Exercise aim: Output the data below only from the line containing "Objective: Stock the" up to and including the line containing "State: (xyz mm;", exact and with the pictures left out.

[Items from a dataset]
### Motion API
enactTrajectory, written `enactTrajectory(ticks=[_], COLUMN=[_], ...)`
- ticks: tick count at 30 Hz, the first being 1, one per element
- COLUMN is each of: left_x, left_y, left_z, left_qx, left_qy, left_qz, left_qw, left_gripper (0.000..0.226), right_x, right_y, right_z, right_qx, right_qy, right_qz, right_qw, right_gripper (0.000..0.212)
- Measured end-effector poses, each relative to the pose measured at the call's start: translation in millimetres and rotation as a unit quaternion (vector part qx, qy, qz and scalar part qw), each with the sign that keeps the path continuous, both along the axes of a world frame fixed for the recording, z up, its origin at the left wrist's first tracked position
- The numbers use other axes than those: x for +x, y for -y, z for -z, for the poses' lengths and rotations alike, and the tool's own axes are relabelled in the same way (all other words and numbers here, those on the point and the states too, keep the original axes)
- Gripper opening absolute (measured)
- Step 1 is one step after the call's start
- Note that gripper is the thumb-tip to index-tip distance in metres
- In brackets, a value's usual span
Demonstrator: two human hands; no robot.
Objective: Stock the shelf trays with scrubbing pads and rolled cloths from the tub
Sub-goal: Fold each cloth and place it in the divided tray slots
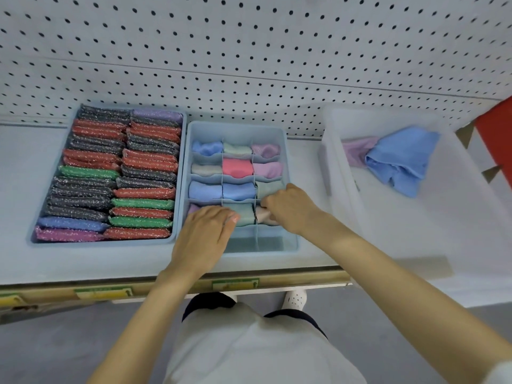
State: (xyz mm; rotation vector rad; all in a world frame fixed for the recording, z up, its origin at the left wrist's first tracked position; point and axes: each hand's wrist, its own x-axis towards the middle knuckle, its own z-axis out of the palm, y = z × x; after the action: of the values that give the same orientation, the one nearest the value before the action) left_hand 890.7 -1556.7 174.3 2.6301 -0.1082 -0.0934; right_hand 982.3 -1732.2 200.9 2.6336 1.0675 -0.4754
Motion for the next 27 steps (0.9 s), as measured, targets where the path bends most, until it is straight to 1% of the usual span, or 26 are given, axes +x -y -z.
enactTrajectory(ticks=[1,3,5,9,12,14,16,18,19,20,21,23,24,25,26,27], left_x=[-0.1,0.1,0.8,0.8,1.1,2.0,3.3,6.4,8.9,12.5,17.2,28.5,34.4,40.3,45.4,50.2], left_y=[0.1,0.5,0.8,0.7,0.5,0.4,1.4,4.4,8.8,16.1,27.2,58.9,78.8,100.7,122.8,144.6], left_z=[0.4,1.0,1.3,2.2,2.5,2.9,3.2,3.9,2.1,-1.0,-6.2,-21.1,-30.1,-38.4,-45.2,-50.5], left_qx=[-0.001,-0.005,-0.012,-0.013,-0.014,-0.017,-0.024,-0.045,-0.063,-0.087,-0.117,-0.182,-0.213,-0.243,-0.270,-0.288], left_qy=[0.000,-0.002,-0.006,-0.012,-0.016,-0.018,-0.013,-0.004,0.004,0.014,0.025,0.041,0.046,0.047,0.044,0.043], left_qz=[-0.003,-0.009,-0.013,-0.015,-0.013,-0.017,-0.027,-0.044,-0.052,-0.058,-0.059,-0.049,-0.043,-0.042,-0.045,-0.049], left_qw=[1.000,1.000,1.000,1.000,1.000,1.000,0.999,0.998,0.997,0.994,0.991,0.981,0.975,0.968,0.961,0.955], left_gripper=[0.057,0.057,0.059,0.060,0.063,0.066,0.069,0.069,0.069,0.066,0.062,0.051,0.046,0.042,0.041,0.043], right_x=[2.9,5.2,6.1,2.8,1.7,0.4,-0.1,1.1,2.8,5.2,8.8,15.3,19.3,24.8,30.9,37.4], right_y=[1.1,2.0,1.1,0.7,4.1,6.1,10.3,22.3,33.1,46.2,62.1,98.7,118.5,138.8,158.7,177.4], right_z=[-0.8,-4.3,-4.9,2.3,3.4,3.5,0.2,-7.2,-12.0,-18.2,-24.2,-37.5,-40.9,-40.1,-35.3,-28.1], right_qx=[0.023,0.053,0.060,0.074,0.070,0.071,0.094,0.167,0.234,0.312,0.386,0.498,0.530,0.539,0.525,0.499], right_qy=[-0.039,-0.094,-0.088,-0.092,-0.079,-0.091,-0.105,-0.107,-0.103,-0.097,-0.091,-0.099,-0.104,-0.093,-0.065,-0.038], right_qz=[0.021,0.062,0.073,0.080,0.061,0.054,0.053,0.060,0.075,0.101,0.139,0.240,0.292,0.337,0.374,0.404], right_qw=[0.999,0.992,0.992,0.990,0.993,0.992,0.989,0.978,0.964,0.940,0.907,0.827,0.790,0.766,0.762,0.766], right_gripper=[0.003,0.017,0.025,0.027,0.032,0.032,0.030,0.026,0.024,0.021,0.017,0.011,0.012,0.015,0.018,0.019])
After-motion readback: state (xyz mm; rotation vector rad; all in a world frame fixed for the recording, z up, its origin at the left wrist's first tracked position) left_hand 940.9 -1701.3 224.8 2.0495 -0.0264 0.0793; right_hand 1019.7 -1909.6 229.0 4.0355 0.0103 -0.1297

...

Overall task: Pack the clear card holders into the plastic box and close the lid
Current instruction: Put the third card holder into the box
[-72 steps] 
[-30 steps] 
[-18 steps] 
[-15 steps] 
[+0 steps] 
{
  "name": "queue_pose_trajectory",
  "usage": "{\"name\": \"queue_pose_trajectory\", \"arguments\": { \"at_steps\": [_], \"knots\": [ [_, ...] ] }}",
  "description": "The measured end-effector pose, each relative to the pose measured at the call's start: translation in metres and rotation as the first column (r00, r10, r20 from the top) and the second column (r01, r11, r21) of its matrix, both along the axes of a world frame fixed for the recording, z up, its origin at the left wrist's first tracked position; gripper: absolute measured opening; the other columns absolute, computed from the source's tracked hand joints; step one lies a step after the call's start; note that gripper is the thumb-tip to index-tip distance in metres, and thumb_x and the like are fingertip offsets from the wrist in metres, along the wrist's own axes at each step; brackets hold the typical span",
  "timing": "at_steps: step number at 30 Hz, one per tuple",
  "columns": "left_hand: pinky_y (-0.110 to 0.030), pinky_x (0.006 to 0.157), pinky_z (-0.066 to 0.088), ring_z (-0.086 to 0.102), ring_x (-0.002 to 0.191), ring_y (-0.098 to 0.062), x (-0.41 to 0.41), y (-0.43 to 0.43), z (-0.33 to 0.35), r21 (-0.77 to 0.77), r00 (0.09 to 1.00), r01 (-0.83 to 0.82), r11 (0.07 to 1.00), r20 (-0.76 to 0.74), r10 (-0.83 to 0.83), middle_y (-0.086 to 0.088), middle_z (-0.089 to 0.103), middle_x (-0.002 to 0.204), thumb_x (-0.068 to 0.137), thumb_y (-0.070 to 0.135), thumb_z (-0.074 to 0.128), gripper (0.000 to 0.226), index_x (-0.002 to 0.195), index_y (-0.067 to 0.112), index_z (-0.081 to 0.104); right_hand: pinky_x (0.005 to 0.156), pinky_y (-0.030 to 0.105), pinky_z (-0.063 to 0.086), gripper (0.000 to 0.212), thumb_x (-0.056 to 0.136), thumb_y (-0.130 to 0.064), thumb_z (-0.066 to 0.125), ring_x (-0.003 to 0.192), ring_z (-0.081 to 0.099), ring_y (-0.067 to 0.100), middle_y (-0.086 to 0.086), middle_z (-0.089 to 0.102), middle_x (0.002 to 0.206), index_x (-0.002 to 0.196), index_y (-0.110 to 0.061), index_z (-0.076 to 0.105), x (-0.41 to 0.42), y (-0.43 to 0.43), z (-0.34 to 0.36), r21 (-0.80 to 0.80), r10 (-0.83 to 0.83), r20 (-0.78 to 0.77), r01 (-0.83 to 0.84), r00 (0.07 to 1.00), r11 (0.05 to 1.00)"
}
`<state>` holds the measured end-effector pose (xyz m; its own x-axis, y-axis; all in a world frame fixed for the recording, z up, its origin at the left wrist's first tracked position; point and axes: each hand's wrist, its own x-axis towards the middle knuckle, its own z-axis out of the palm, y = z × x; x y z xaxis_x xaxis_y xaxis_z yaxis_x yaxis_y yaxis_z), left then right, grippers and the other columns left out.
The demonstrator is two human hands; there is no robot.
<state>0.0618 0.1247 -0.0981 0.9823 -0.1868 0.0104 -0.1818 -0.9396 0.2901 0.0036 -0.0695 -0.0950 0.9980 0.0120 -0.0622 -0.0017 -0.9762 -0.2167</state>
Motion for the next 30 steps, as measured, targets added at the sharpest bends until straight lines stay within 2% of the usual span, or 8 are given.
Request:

Final answer:
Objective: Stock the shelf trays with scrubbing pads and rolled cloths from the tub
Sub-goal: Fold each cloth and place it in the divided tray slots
State: (xyz mm; rotation vector rad; all in a world frame fixed for the recording, z up, its origin at the left wrist's first tracked position; point and axes: each hand's wrist, its own x-axis towards the middle knuckle, its own z-axis out of the palm, y = z × x; after the action: of the values that give the same orientation, the one nearest the value before the action) left_hand 890.7 -1556.7 174.3 2.6301 -0.1082 -0.0934; right_hand 982.3 -1732.2 200.9 2.6336 1.0675 -0.4754

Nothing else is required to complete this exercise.